Reputation: 4374
I am maintaining an audit table, where in I have a parent table and it's child table.I want to insert the primary key of the parent audit table into it's child audit table.
Should I be declaring a "before insert" instead of a "for insert" trigger. Here's my code:
CREATE trigger [trgAudtblChild] On [tblChild]
for Insert
as
BEGIN
declare @serNo bigint
declare @expSerNo int
declare @postPercent numeric (12, 2)
declare @prdSAPid varchar (50)
declare @lastUpdatedBy int
declare @lastUpdatedOn smalldatetime
SELECT
--@serno = serno,
@expSerNo = expSerNo ,
@postPercent = postPercent ,
@prdSAPid = prdSAPid ,
@lastUpdatedBy = lastUpdatedBy ,
@lastUpdatedOn = lastUpdatedOn
FROM INSERTED
select @serno = max(at_serno) from AT_tblParent
insert into AT_tblChild(serNo, expSerNo, postPercent
, prdSAPid, lastUpdatedBy, lastUpdatedOn
, change_column_index) values(
@serNo, @expSerNo, @postPercent
, @prdSAPid, @lastUpdatedBy, @lastUpdatedOn
, 'INSERTED')
End
Return
The above code, does not work and puts the table into transaction.
Upvotes: 0
Views: 719
Reputation: 1076
Before Trigger - When you want to Intercept the data before it actually gets Inserted in Table.

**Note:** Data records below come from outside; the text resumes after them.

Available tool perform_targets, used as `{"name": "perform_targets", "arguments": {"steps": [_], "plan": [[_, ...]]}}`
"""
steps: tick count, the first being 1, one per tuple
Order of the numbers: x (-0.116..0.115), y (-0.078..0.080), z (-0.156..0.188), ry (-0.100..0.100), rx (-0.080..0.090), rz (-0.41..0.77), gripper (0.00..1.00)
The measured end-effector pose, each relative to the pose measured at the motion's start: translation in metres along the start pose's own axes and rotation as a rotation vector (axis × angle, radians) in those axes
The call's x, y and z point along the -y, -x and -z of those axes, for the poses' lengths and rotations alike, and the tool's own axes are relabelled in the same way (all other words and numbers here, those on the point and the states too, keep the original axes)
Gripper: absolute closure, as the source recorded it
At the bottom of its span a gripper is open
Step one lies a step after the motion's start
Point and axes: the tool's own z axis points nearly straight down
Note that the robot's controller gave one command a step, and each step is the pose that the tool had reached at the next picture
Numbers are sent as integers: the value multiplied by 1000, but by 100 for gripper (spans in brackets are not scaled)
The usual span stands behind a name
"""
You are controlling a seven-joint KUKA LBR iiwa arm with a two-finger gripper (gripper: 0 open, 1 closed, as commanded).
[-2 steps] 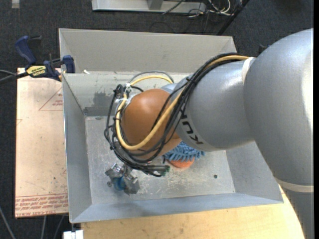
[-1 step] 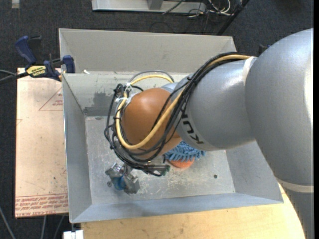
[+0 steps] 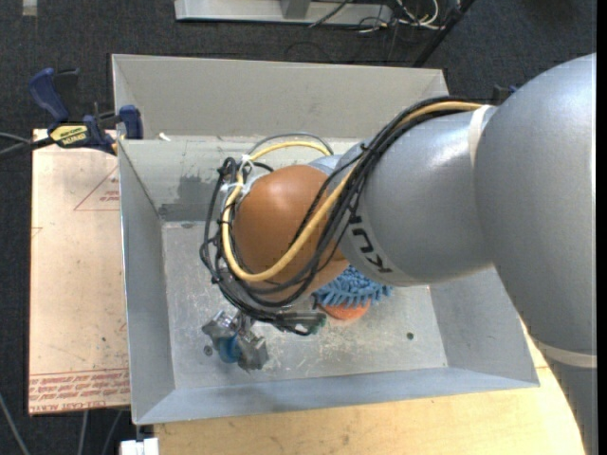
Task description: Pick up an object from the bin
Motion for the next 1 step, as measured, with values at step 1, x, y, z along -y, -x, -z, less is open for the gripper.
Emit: {"name": "perform_targets", "arguments": {"steps": [1], "plan": [[0,0,21,0,1,-1,100]]}}
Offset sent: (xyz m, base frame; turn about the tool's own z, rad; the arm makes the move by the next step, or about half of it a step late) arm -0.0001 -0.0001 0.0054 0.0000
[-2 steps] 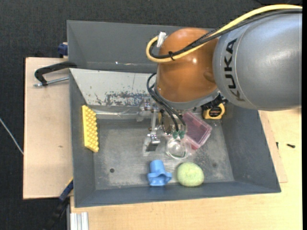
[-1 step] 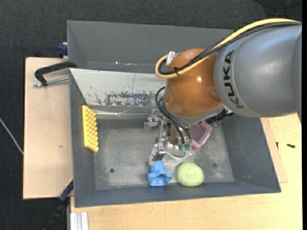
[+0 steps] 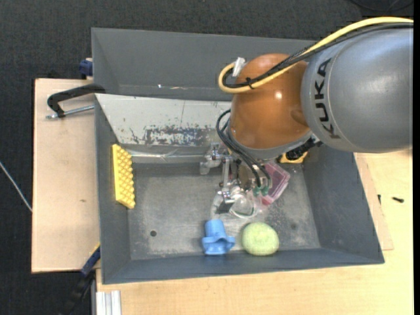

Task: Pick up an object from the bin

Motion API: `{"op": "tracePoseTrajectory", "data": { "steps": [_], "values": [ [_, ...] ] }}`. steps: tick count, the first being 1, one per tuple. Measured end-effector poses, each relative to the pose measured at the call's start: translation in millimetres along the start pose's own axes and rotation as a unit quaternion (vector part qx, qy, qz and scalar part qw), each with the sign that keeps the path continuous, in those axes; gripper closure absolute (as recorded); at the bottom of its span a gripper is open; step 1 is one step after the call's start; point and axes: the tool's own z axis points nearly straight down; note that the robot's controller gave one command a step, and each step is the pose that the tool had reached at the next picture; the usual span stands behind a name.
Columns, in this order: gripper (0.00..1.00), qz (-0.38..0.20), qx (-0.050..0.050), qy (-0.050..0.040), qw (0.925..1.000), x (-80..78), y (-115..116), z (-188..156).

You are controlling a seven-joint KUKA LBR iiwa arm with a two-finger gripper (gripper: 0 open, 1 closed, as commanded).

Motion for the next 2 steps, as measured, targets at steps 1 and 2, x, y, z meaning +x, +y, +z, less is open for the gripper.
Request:
{"op": "tracePoseTrajectory", "data": {
  "steps": [1, 2],
  "values": [
    [0.0, -0.025, 0.0, -0.0145, 0.9996, -1.1, -17, 7],
    [0.0, -0.01, -0.001, -0.004, 0.9999, 16.9, -27, 41]
  ]
}}
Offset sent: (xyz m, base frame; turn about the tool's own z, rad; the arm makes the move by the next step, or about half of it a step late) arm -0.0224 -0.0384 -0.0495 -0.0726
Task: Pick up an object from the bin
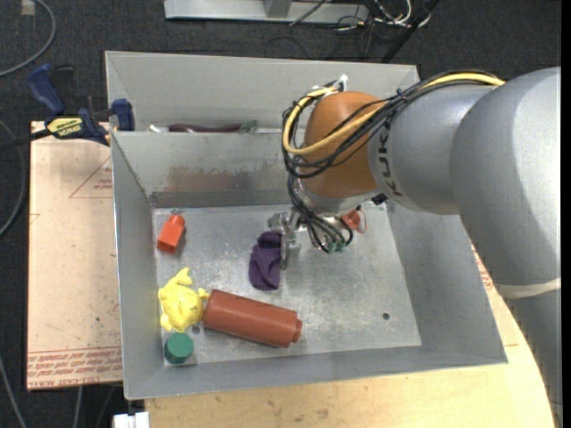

For Trigger - Your record is Inserted but can still modify it.
The only difference is that about record is actually Inserted or not.
In you above mentioned situation, you should not use Before Trigger. Consider a case, when your Parent Table record Insertion in under some Transaction and same Transaction gets Rollbacked. In that case, It will crash for the Foreign key constraint. Because you will try to Reference a Foreign key Record of Parent Table into Child Table during Insertion which does not exist in Parent Table.